• _Task prompt_: State how many lines in the listing below include the string "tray". The answer is the number alone.

>>>>>

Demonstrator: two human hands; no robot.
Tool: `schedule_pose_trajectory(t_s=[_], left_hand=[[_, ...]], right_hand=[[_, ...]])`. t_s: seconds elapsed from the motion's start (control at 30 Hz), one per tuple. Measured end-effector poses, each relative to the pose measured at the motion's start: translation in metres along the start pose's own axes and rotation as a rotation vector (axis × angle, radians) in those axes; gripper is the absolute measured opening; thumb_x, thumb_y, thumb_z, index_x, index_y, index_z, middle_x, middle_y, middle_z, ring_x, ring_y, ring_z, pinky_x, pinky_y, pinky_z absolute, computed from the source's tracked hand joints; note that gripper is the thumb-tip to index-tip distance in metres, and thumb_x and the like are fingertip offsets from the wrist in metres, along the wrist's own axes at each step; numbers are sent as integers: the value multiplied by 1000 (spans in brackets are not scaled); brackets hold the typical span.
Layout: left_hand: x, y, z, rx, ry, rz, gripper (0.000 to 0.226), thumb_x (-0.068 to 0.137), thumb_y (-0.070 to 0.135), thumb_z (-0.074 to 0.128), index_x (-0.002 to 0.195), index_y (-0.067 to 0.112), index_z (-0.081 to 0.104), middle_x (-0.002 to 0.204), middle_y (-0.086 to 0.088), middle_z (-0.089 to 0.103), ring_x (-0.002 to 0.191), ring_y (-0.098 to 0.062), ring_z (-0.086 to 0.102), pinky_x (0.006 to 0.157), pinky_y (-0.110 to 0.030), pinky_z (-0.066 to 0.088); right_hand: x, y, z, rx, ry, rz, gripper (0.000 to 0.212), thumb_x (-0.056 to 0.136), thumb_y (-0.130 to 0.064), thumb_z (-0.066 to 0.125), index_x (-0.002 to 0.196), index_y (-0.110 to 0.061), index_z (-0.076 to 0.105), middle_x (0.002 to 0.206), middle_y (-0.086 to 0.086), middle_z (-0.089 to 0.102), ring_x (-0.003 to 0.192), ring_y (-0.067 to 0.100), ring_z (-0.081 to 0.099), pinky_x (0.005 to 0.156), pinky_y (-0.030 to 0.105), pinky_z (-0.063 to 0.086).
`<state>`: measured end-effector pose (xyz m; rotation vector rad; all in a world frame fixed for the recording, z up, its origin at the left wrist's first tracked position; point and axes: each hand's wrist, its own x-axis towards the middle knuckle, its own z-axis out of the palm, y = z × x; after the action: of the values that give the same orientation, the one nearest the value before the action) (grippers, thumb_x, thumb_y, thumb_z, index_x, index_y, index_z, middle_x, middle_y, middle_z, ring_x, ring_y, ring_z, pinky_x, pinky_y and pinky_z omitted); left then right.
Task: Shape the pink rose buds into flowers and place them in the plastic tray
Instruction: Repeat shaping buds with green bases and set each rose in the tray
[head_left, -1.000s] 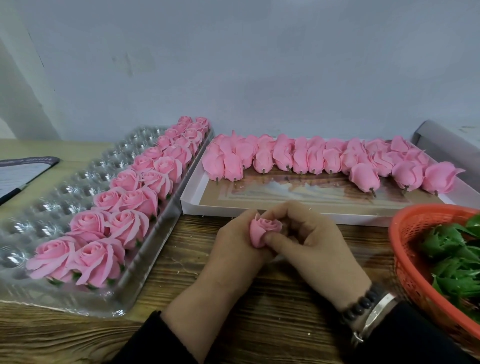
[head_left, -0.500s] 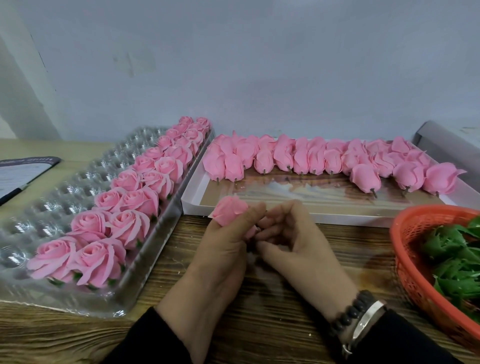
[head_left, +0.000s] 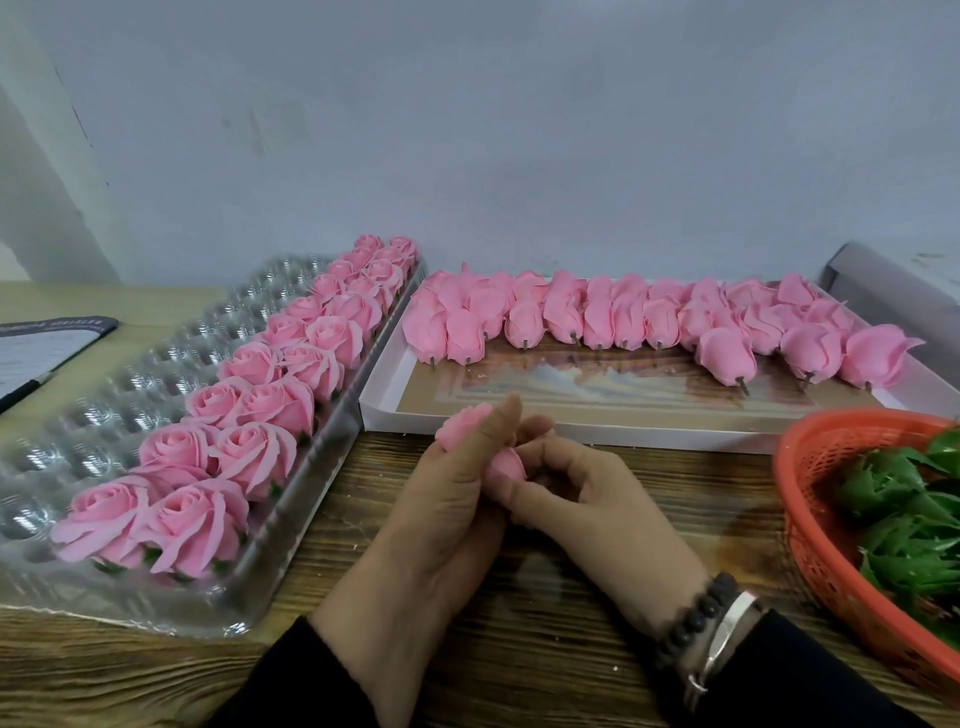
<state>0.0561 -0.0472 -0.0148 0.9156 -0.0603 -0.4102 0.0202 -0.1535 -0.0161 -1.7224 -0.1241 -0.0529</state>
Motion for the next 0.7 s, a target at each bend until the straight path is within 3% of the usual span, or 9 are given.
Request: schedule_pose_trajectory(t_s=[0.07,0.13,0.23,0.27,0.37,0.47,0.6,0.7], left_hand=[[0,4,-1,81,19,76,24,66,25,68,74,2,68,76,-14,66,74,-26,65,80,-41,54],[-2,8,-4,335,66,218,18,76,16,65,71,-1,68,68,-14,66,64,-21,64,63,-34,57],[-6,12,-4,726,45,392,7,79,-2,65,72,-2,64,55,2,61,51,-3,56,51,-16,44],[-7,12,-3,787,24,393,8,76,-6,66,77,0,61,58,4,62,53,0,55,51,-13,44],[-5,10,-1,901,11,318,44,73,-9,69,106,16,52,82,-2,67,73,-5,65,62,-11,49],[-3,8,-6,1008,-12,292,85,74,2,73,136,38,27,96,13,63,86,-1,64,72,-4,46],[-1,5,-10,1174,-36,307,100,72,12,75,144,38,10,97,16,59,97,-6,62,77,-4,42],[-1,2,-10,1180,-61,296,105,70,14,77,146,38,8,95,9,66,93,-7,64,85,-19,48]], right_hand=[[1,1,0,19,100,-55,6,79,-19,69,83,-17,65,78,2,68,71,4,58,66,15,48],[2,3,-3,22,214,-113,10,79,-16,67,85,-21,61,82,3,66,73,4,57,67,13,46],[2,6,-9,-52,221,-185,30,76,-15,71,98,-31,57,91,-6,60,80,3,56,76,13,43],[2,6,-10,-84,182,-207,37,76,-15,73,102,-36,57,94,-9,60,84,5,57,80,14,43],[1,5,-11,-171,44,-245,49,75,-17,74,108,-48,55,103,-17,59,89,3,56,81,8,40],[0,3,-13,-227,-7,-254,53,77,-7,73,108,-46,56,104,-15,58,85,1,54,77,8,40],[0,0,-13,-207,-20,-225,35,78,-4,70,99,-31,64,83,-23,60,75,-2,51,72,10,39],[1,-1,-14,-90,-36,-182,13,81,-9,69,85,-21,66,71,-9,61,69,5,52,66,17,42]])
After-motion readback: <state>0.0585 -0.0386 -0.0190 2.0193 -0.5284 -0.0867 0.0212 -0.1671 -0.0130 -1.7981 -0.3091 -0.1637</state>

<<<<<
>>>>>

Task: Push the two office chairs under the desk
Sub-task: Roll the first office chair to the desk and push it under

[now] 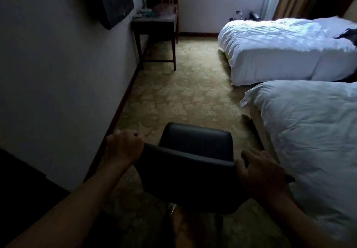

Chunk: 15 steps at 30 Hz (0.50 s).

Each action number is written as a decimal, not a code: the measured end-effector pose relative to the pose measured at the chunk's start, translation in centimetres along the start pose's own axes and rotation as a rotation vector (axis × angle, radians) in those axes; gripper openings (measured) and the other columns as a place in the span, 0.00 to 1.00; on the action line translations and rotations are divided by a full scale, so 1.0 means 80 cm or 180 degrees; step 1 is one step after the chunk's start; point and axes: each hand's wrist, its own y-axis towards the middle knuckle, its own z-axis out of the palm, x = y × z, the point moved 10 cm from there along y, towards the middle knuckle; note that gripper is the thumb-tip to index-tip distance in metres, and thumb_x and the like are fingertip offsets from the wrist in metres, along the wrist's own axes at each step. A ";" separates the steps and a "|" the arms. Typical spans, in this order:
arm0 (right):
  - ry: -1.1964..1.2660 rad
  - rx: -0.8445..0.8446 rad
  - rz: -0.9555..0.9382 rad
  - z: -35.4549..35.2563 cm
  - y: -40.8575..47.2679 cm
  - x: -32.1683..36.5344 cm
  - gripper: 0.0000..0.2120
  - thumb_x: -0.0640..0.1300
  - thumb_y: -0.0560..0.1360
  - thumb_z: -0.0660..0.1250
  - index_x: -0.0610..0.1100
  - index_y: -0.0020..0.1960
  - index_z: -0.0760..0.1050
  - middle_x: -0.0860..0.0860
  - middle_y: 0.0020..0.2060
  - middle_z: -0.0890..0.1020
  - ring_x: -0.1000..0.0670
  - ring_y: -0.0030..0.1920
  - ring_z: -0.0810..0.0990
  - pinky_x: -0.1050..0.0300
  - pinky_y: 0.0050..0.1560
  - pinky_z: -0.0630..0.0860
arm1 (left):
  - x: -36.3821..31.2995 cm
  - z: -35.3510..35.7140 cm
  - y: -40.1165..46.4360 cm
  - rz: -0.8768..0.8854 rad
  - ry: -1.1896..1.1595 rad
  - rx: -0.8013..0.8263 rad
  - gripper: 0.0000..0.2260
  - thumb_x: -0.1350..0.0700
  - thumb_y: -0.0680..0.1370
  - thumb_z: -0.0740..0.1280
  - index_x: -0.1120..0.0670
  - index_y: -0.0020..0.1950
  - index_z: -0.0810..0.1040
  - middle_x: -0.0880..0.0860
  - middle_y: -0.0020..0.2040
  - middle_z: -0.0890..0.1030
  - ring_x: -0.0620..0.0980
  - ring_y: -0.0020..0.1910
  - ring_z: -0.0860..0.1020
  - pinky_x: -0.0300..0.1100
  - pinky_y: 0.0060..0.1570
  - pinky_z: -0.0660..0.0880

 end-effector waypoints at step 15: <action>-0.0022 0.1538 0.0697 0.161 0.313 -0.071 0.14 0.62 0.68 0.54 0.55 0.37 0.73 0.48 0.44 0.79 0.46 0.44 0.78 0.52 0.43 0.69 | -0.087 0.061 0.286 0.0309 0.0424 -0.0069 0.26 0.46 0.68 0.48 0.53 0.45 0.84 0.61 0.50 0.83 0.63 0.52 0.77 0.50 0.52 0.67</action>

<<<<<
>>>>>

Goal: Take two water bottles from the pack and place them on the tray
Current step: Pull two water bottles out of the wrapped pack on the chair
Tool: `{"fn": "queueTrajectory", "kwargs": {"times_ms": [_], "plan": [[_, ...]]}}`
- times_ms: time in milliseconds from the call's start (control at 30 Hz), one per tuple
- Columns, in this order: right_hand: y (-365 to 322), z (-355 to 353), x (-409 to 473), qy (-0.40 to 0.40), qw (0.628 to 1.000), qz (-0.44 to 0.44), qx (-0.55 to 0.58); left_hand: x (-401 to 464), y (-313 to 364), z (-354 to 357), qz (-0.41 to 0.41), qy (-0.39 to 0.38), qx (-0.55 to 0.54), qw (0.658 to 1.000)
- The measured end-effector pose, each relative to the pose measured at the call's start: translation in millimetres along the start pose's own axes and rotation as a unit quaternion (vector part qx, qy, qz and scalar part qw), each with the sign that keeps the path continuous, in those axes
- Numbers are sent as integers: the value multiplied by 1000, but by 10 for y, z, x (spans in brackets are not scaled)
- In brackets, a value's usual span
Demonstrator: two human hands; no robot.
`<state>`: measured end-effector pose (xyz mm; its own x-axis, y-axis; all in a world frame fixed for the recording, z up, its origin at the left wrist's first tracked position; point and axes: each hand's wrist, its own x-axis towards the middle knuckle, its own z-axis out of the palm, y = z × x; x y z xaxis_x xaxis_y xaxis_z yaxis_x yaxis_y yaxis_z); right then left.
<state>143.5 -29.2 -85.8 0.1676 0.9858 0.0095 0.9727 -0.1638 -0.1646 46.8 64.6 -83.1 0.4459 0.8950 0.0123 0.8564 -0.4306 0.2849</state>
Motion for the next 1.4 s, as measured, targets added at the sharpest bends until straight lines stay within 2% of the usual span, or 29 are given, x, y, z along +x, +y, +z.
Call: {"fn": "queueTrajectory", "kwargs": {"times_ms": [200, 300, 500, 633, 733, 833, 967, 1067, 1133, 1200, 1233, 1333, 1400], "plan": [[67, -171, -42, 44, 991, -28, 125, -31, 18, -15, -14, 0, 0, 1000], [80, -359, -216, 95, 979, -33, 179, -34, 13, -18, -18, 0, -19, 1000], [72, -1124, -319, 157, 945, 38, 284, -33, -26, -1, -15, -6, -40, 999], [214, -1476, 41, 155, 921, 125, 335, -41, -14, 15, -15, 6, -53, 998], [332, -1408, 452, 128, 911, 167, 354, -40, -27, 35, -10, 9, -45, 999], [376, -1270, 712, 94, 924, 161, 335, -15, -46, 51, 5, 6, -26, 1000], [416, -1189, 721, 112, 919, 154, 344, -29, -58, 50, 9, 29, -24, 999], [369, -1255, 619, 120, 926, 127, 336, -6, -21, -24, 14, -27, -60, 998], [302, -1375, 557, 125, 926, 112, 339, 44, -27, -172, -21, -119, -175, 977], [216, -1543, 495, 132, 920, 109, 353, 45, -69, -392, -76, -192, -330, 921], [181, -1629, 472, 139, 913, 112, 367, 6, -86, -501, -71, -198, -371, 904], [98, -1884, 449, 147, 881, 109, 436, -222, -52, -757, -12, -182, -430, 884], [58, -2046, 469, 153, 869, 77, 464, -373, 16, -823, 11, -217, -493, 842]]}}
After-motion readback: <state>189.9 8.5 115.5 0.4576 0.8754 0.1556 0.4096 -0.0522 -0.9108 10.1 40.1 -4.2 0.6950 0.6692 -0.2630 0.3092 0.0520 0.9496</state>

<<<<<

• _Answer section_: 3